Bad Sound System Calibration
With the same sound system, if left in the hands of 2 independent tuners, chances are, you will get 2 very different listening experiences even though on the response chart everything seems to be the same. Too weird!
It’s very simple, because tuning a sound system is more than simply smoothing the response. The true professional calibrator will have to optimize the system on many other technical aspects of the sound system, how the sound system interacts with the room.
The Room itself is not suitable
There are some rooms that are very difficult to renovate to become music, movie or studio rooms. Bass is very concerned with the size, volume and texture of your walls, ceilings, floors.

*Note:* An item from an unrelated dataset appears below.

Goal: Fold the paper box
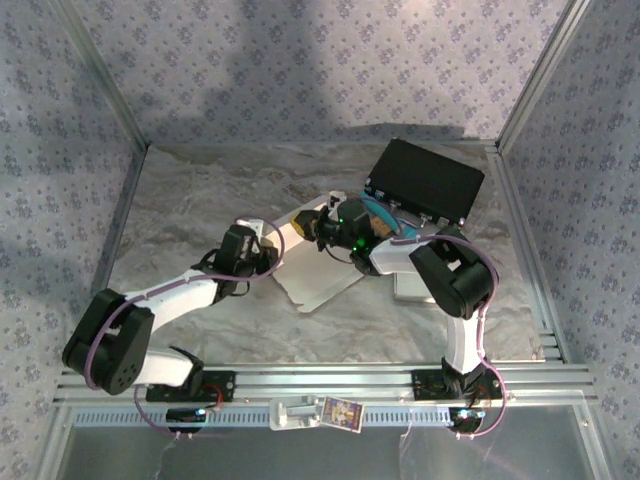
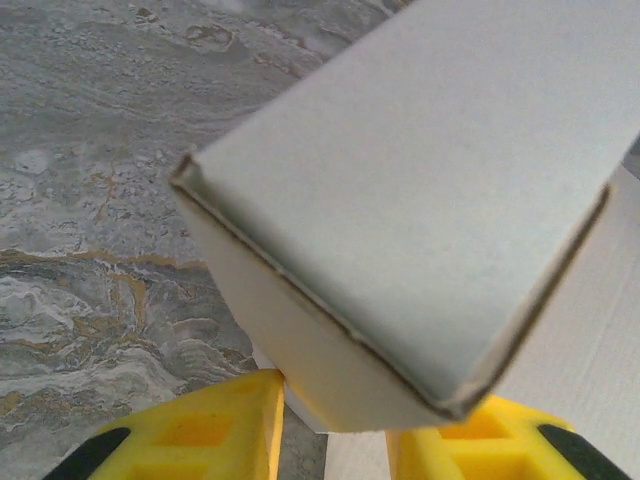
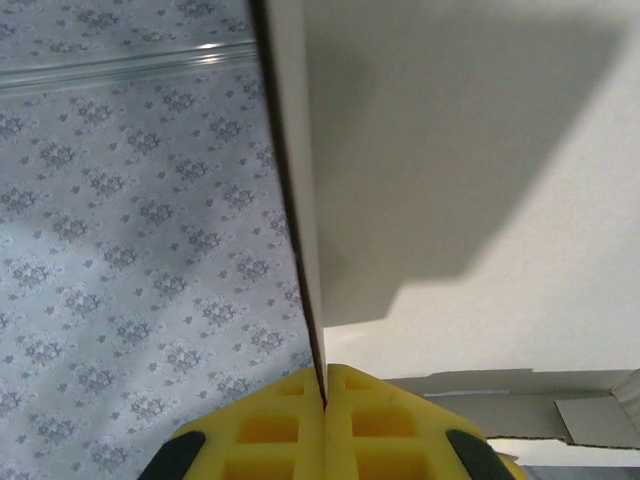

If your room is full of glass, a few curtains or a few sound-absorbing modules can’t solve the bass.
If your room is too small, process it to have a good bass, and you will only be able to fit the set and a small single sofa that is almost all.
If your room ratio is too bad or the geometry is too unfavorable, you should consider changing rooms or choosing another solution to listen to music and work because treating the bass in these rooms will be very expensive in terms of budget. and area where it is still difficult to achieve the ideal bass experience.
Bad Sound System
This is the most likely cause to blame. But the truth is not like that.
We have reason to put this down last. Simply because it doesn’t contribute as much to the bad bass experience in the room as people think. 80% of the lousy bass rooms we’ve dealt with for clients have not come from the sound system.
Many customers have had to say that they no longer recognize the bass experience of the old speakers after we reprocessed the entire room. Everything is different and the experience is much better than before.
Before blaming the sound system for the bad bass in the room, you need to check all aspects of the sound system. From system native response (not room response), distortion, response over time, maximum sound pressure, desired sound pressure at listening position…
Summary
Poor bass experience is one of the biggest and most common problems, and also the hardest to deal with in the studio, music room, movie room.
A few curtains, rugs or a few sound-absorbing modules will hardly bring the excellent bass quality you want. The experience of bass or sound in a room is a combination of many factors, from the shape and size of the room, to the types of wall and ceiling textures, acoustic design, installation methods and calibration of the sound system. …
This video won’t give you immediate bass improvements, but it will help you understand why you’re having problems now and how to deal with it.
For a deeper analysis, we will need a lot of articles and ink. Because really, it’s so complicated. Thank you for reading and see you in the next articles.